Apenas si distrajo la vista de la calle para ver cómo se provocaban dos vendedores ambulantes de la feria. Pero el asunto fue que lo que Rodolfo vio dos milésimas de segundo después a los empujones que se proferían los hombres fue el cráneo de una persona incrustándose en el parabrisas del colectivo. Clavó los frenos.
Cuando bajaron estaba sumergido debajo del motor hasta la cintura. Inmóvil. Un chorro de sangre espesa salía de su oído izquierdo, mientras los puesteros suspendían la treta para asistir al show, las mujeres daban suspiros de espanto al tiempo que espiaban los detalles más morbosos para la crónica que harían en el barrio y algún enfermo resoplaba por lo bajo la mala suerte de tener que esperar el próximo colectivo.
Un robusto que trabaja en la pulpería de la esquina –de las últimas que quedan en la ciudad, donde todavía se ofrece vino de la casa en jarra- posó sus dedos de orangután detrás de la oreja que no sangraba y al cabo de unos pocos giros de la aguja más alta de su Citizen made in Corea informó al resto que estaba muerto.
Con el mayor de los pudores, metieron las manos en los bolsillos del cadáver, apartando los pulóveres que éste tenía amarrados a la cintura –llamativo detalle dado que por esos días la primavera iba cediendo paso a las temperaturas propias de la estación siguiente. No encontraron más que tres paquetitos de azúcar de aquellos que sirven en los cafés.
Fue entonces cuando uno de los eslabones de la cadena que se había formado "en torno a" comentó a su amigo que se traba de “Carlitos, el loco que pide una monedita para el café, que se sienta y habla con una novia imaginaria…”. Su interlocutor hizo un gesto no muy enfático de mirá vos y tuvieron que pasar unos minutos de silencio -más incómodo que dramático- hasta que la noticia de que se trataba de Carlitos llegó a los que estaban junto al cuerpo –que dista mucho de expresar “a los que estaban al mando de la situación”.
“¡Es Carlitos!”, vociferó con un tono entre desconfiado y sorprendido el robusto del bar, mientras articulaba apenas sus dedos de morcilla.
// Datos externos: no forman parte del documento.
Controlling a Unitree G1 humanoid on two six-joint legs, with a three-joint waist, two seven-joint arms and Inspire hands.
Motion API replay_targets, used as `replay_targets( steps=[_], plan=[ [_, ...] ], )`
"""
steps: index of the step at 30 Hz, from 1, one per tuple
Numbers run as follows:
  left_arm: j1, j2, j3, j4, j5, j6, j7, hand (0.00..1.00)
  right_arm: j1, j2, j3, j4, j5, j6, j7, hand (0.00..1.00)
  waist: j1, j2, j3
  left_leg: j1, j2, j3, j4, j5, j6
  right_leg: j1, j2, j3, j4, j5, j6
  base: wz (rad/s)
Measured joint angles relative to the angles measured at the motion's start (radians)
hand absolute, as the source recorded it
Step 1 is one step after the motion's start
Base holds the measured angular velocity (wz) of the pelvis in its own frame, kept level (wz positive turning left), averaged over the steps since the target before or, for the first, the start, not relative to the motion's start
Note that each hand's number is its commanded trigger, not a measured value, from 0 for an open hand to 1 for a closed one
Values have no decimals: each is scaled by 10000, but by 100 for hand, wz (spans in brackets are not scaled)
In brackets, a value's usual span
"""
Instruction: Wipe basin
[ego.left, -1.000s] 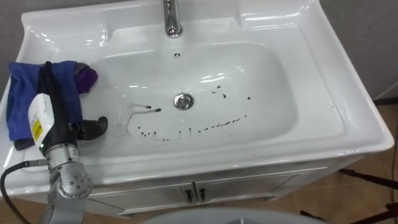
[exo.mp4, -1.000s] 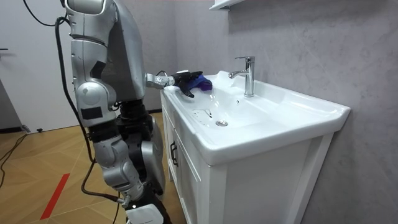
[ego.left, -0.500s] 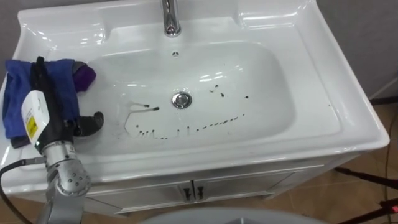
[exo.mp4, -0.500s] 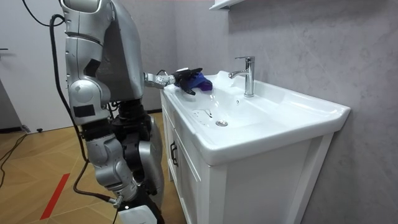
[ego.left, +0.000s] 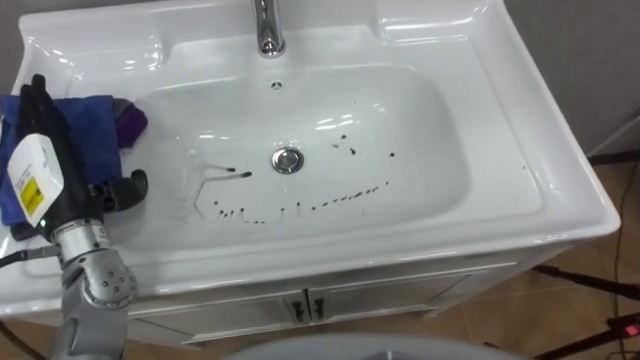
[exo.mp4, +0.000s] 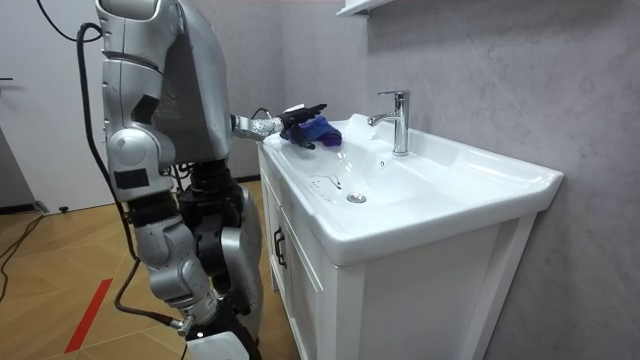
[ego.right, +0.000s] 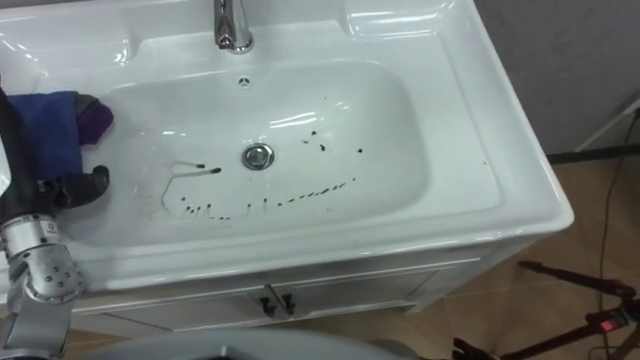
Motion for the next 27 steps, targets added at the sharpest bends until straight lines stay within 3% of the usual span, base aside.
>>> replay_targets(
  steps=[9,27],
  plan=[
    [6,32,-31,66,367,777,-561,0,-46,-49,-74,-12,-378,237,-32,0,-47,96,-22,-2,-3,22,-125,0,0,4,9,27,-8,-1,5,0],
    [-44,-3,-241,58,1250,1809,-1758,0,-270,-67,-183,16,-348,626,-113,0,-294,30,-7,30,-4,22,-190,4,2,46,5,13,-126,-3,8,0]
  ],
)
Y así fue que cada uno de los presentes consiguió anexar a esa masa inmóvil que yacía sobre el asfalto terroso la imagen del Loco por excelencia de la ciudad. Y es que sí: todos sabían quién era Carlitos o al menos habían escuchado alguna de las tantas versiones en torno a su existencia.
…era médico, muy estudioso y, de repente, un día se pasó pa´ el otro lado y nunca más quiso volver…
…vivía en una familia de mucha plata y parece que cuando se murieron los padres no lo pudo soportar y se volvió loco…
…se le murió la novia justito antes del casorio, cheraá; y por eso e´ que se le ve en lo´ bare´ hablando con ella: hasta una vez doña Nely me dijo que le vio mirando una vidriera con vestido ´e novia…
…tiene altibajos, parece que tiene una hermana y que suele ir a su casa a bañarse…
¿Una hermana dijo?. Pero, claro, nadie la conoce.
Las cinco decenas de espíritus que formaban la guarda del punto de tensión de la imagen comenzaron a deshacerse. Quizás alentados también por la llegada de las sirenas azules y rojas, ninguna de las cuales aportaría mayores datos a la incógnita. Papeleo. Tareas de reanimación, que así lo indican los principios médicos. Nuevo papeleo. Y al cabo de unos segundos el tránsito de los autos iría incrustando en la mezcla de brea seca, cemento y piedra, la sangre amarronada.
Al día siguiente, en uno de los matutinos urbanos, aparecería entre muchos otros el siguiente aviso fúnebre: “Fermín Santa María (Q.E.P.D.) Falleció el 30/09/04. Clara Santa María participa el fallecimiento de su hermano y comunica que sus restos serán inhumados en el cementerio San Franciso Solano”. Y a nadie se le ocurrió que las seis letras de Fermín tenían algo que ver con Carlitos. Así fue que hicieron honor a su memoria, respetando para la posteridad esas otras ocho letras de Carlitos que el había preferido; en gratitud a su desinteresado paso por las calles y el inconsciente colectivo de la ciudad.